Kölelerinden imdat isteyen efendilere düşman oldu. Öyleydi ya kitapların her sayfasında bir zafer yazılı, ama pişiren kim zafer aşını? Sordu Brecht! Sordukça komünist oldu, sorularını eserlerine yansıttıkça da komünist bir yazar. Komünist bir yazar olduğu kadar sakıncalıydı. Kendisini sakıncalı ilan edenler baktılar ki Brecht’i sahiplenen milyonlar var, o halde onlar da Brecht’in “sakıncasız” taraflarını kitlelere mal etmeye çalıştılar. Onlar Brecht’in karşı olduğu savaşın hangi savaş olduğunu, istediği türden bir barışın nasıl gerçekleşebileceğini anlamayı tercih etmediler. Fakat Brecht, onların kapıları sadece cepleri para dolu burjuva budalalarına açık festivallerine sığmayarak işçilere, emekçilere onun mücadelesini sahiplenenler tarafından taşınmaya devam etti.
Bizim topraklarda Nazım ne kadar "vatan haini" ise, o da Almanya'da o kadar vatan haini oldu! Öyle ki 1933 yılında Alman vatandaşlığından çıkarıldı. Nazilerin vatanında “vatan haini” olmayı başardığı için kendi yüzyılında bizlerin safında olmayı başardığını kanıtladı. Sade karşı durmak değildi onunkisi. O yol gösteriyor, yöntem gösteriyor, sanatı da dünya gibi değiştirme işinin nasıl olacağını anlamaya çalışıyordu. Marksizm'i kendine makas eden bir terzi gibi işliyordu sanat kumaşına yeni biçimleri. Tiyatroyu yatırıyordu overlok masasına sonra. Onu böyle kesiyor, böyle bozuyordu verili biçimini. İzleyici ile oyuncu arasına çekili büyülü perdeyi kaldırıyor, uyuyanların uykularını kaçırıyor, oyuncularına absürt hareketler, sesler, çığlıklar öğütlüyordu.
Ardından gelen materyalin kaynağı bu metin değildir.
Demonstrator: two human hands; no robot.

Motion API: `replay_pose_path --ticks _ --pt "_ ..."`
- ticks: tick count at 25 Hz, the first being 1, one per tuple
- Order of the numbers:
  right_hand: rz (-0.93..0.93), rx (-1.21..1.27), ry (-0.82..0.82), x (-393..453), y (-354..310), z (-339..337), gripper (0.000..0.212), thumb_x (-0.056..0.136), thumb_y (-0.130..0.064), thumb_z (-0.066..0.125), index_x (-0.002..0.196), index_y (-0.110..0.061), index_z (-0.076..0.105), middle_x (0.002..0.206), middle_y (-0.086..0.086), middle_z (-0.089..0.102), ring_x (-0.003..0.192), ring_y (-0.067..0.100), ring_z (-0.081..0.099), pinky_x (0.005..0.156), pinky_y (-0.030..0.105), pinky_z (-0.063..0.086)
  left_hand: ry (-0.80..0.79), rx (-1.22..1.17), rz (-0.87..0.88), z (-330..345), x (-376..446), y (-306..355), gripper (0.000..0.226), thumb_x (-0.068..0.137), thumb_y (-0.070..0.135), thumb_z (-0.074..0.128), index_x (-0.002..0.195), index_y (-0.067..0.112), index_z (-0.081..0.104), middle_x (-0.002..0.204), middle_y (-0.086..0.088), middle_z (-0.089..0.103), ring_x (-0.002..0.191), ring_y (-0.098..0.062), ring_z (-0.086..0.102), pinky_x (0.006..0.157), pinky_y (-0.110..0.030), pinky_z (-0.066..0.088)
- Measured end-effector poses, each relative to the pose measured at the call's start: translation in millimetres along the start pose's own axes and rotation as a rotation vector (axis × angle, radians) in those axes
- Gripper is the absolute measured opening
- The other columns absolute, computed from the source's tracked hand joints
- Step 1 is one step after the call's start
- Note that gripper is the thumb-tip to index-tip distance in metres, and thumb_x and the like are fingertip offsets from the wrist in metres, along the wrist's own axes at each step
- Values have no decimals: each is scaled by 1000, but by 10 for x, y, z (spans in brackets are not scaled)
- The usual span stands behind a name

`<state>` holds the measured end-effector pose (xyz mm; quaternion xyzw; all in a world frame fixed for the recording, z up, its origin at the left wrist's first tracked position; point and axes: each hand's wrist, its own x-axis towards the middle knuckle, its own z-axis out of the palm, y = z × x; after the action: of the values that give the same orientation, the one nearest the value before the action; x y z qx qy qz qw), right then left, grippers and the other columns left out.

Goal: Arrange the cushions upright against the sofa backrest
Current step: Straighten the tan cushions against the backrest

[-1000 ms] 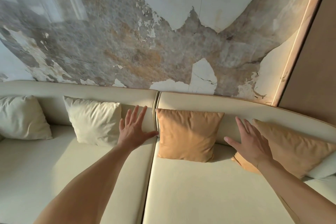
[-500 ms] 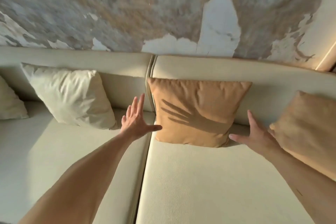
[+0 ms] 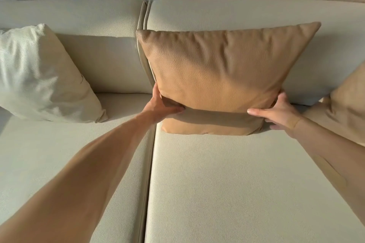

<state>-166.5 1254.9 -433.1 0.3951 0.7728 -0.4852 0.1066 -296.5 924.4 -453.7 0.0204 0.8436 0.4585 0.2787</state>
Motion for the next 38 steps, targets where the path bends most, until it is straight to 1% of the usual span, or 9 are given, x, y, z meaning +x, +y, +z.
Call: replay_pose_path --ticks 3,5,9,14,19,24,26,34,38 --pt "-1 72 -6 29 -47 57 103 62 -30 91 139 -31 23 145 -2 41 124 28 52 86 45 51 -9 -10 -17 -59 28 71 127 62 36 90 150 44 -1 136 5 47 108 -21 55 81 -29 48" --pt "7 133 -10 15 -95 104 103 65 -24 90 141 -31 21 146 -3 39 122 25 52 82 46 54 -9 21 -7 -96 22 124 127 63 35 90 150 45 -2 134 2 49 99 -20 57 79 -32 51" --pt "18 198 -38 -41 -157 218 105 66 -18 89 143 -33 20 146 -4 36 125 25 50 80 45 54 -4 27 -24 -213 41 149 128 59 34 90 149 45 0 135 -1 51 109 -24 56 96 -41 51" --pt "-29 177 -46 -74 -262 437 108 68 -21 88 146 -33 15 142 -6 36 126 21 47 85 45 55 11 25 -69 -428 27 -22 126 57 34 91 147 43 4 132 2 52 118 -23 52 100 -41 47" --pt "-46 167 1 -76 -312 484 102 67 -18 89 142 -19 20 134 -1 36 124 26 48 85 43 53 -57 14 -70 -473 19 16 111 70 19 87 146 32 8 124 2 55 94 -11 57 64 -18 49" --pt "-68 156 4 -84 -268 416 102 67 -20 88 142 -22 18 130 -5 31 115 20 43 83 51 52 -21 16 -59 -382 25 -16 110 55 34 89 135 41 13 118 1 65 111 -17 61 95 -34 50" --pt "-56 177 3 -70 -240 409 101 68 -19 88 141 -26 19 131 -6 30 117 20 42 83 51 51 -25 6 -48 -359 56 -2 108 57 30 89 135 40 15 119 2 63 113 -18 59 100 -38 48" --pt "74 115 -8 -113 -305 391 83 68 -21 88 118 -24 22 126 3 36 111 24 44 92 55 51 -38 -30 -14 -451 105 62 117 66 19 88 150 31 8 135 7 48 122 -16 47 95 -27 38" --pt "43 144 -8 -229 -427 297 95 66 -30 89 134 -29 22 135 -8 30 120 23 44 85 51 54 -11 -80 40 -552 63 191 119 62 30 91 148 35 10 139 10 45 127 -13 45 100 -28 38"
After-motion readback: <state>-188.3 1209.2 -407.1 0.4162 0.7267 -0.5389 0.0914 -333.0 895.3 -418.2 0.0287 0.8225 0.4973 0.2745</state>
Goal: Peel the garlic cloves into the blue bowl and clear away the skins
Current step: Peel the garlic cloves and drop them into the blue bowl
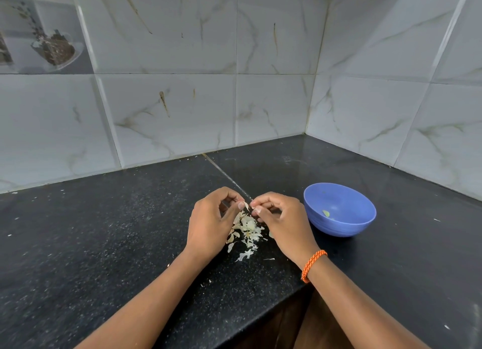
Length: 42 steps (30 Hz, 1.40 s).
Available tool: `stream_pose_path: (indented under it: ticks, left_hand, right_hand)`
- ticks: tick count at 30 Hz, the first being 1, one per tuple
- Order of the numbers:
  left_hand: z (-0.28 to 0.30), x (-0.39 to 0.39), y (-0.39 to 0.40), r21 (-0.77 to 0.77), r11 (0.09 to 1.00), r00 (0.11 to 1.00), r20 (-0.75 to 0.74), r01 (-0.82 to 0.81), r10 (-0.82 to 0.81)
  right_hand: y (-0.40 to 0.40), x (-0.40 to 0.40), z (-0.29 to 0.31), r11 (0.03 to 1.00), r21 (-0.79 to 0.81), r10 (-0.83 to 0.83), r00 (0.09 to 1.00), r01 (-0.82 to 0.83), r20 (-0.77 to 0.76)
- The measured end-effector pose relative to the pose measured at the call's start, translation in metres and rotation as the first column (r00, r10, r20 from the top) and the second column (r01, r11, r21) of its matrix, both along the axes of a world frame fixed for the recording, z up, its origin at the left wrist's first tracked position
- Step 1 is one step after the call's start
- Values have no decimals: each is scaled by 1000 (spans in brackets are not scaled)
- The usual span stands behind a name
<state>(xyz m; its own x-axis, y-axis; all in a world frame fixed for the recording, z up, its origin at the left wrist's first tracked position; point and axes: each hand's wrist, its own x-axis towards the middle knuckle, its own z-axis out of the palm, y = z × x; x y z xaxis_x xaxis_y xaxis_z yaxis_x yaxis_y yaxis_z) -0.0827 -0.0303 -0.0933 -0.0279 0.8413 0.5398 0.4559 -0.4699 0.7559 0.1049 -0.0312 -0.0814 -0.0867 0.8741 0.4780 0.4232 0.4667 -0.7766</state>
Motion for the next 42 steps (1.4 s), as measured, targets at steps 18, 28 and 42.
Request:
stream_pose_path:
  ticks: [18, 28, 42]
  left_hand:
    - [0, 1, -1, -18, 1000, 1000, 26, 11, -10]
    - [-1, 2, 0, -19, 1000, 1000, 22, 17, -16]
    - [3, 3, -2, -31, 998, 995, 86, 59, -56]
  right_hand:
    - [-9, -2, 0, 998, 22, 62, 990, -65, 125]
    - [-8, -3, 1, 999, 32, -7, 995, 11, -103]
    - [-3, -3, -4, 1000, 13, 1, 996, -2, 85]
Brecht sahnesi diğer sahnelere hiç benzemiyordu.
Çünkü diğer sahneler lüks kıyafetli hanımlar ve beyler içindi, Brecht'inki varoş yoksulları...
Çünkü diğer sahneler düzeni, uyumu, güzel şeyleri anlatmak içindi, Brecht'inki devrimi, çelişkiyi, uzlaşmayan şeyleri...
Çünkü diğer sahneler hayatın gerçeklerinden insanı kaçırıp dinlendirmek içindi, Brecht'inki insanı hayatın orta yerine atıp yormak için...
Çünkü diğer sahneler "cüzi fiyatlara" cevaplar, öğütler, akıllar veriyordu, Brecht'inki sadece sorular, sorular, sorular... Hem de bedavaya!
Çünkü diğer sahneler sahne değil düpedüz "sahte" idi, Brecht ise bu sahneyi yıkarken sahteyi yıkıyor, yerine gerçeği koyuyordu. Bu yüzden sahte yaşayanlar sevmediler Brecht'i. Brecht de onları hiç sevmedi. O, yaşadığı yüzyılda, bizim safımızda, varoşların ve devrimin Brecht’i olarak yer almaktan onur duydu, Nazım gibi!